Animation of daily upper-level circulation for the month.
Animation of daily surface fronts and pressure systems for the month.
In the Northern Hemisphere, July marks the middle of climatological summer which is the time of year when solar heating is at maximum with the high sun angle, arctic air masses are weakest, and the circumpolar vortex and jet stream have retreated far northward. Polar air masses influence the weather over the contiguous U.S. (CONUS) less, and the warm, dry subtropical high pressure belts dominate the weather.
During July 2017, the North Pacific High and an upper-level ridge with above-normal 500-mb height anomalies controlled the weather in the West. Upper-level troughs settled over the eastern CONUS most of the month, resulting in a mean long-wave trough, but at the surface the North Atlantic High extended into the southeastern CONUS.
- Cold fronts and surface low pressure systems moving in the jet stream flow rode over the top of the western ridge and, as they crossed the Rockies, were funneled into the eastern and southern CONUS by the long-wave trough where they tapped moisture from the Gulf of Mexico and Atlantic Ocean. The frontal lifting and convergence around the surface lows wrung out the moisture to produce areas of above-normal precipitation. The ridge kept much of the West and Great Plains drier than normal. But Pacific moisture made its way underneath the ridge to fuel a Southwest monsoon which resulted in a large area of above-normal precipitation across the Four Corners States. On a statewide basis, the circulation and precipitation pattern this month left Montana with the second driest July in the 1895-2017 record, Washington with the fifth driest, and North Dakota eleventh driest. On the other end of the scale, the rain in the Southwest and Midwest to East ranked six states in the top ten wettest category for July — Maryland (fifth wettest), Delaware (sixth wettest), Colorado (eighth wettest), Pennsylvania (ninth wettest), and Indiana and Ohio (tenth wettest).
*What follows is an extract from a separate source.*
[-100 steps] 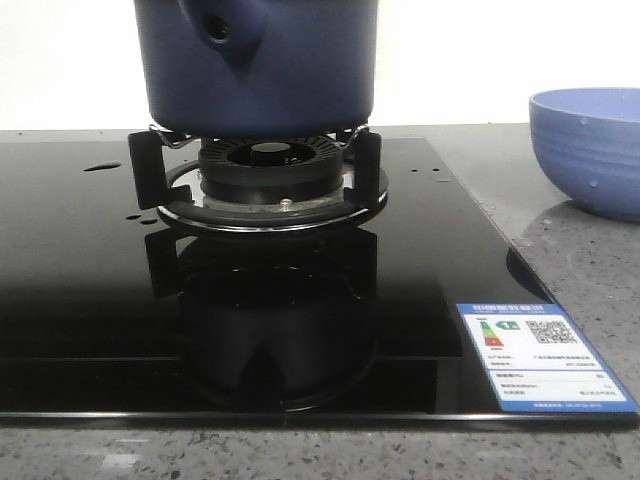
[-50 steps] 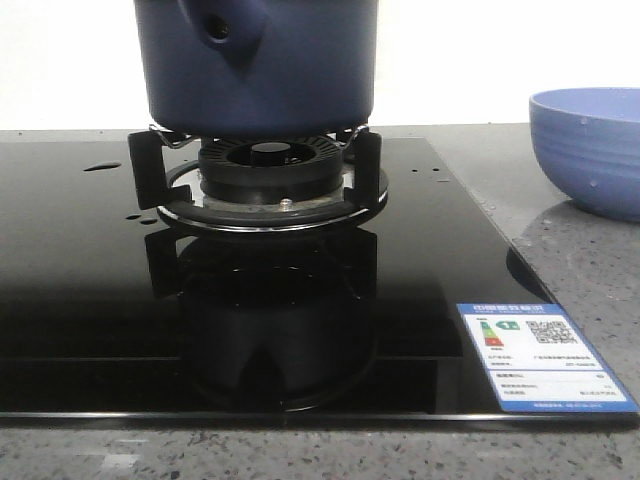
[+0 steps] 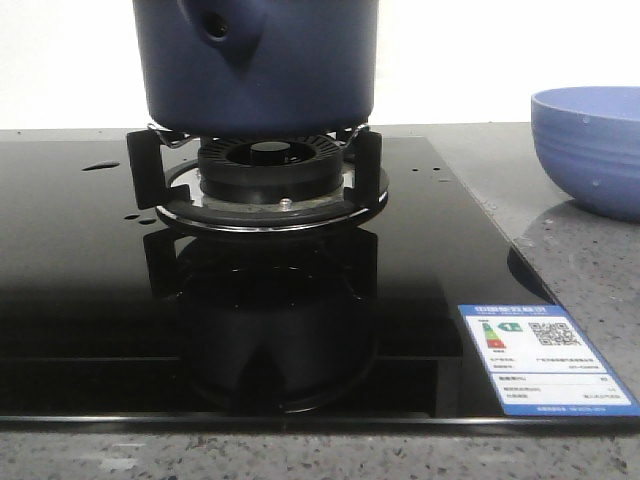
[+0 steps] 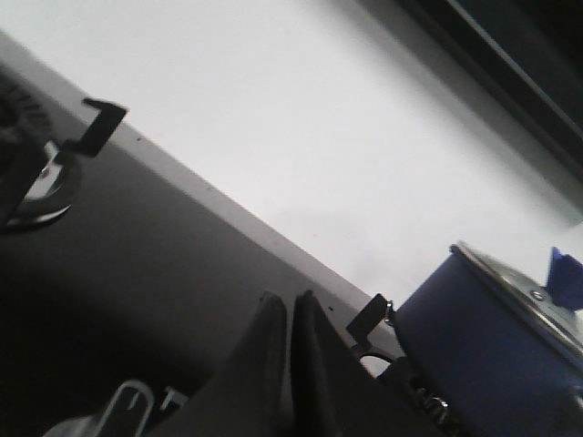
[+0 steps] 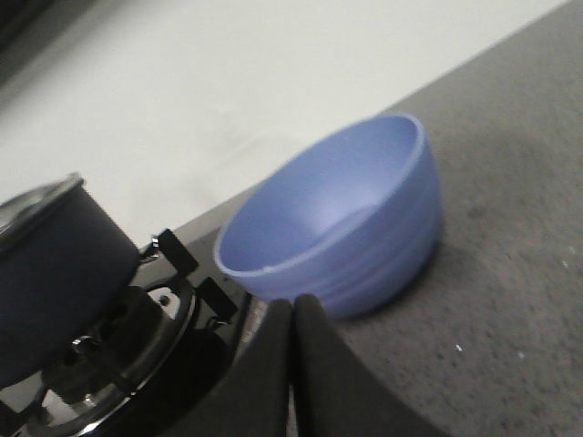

The overall circulation and precipitation anomaly pattern gave the CONUS the 55th driest July on record.
- The above-normal precipitation helped shrink drought and abnormally dry areas in the Southwest and parts of the southern Plains. But the dry weather in the Northwest to northern Plains, and parts of the central to southern Plains and Midwest, during July was just a continuation of dryness that has lasted for much of the last three months. In the northern Plains, the dryness extends back four to ten months, and for some areas, even 24 months. North Dakota, for example, had the fourth driest May-July and third driest January-July in the 1895-2017 record, and even the 31st driest August-July. Montana had the third driest May-July. Drought and abnormal dryness expanded across this area — from the Pacific Northwest to northern Plains, across the central Plains to Midwest, and in parts of the southern Plains. Drier-than-normal conditions for the month in Alaska, Hawaii, and Puerto Rico resulted in expansion of drought and abnormal dryness there as well. As a result, the national moderate-to-exceptional drought footprint increased from 8.0 percent at the end of June to 11.8 percent at the end of July (from 7.8 percent to 11.0 percent for all of the U.S.). The heat and dry weather set the stage for continuation of several large wildfires in the West and into the High Plains (wildfire maps for July 5, 10, 20, 31).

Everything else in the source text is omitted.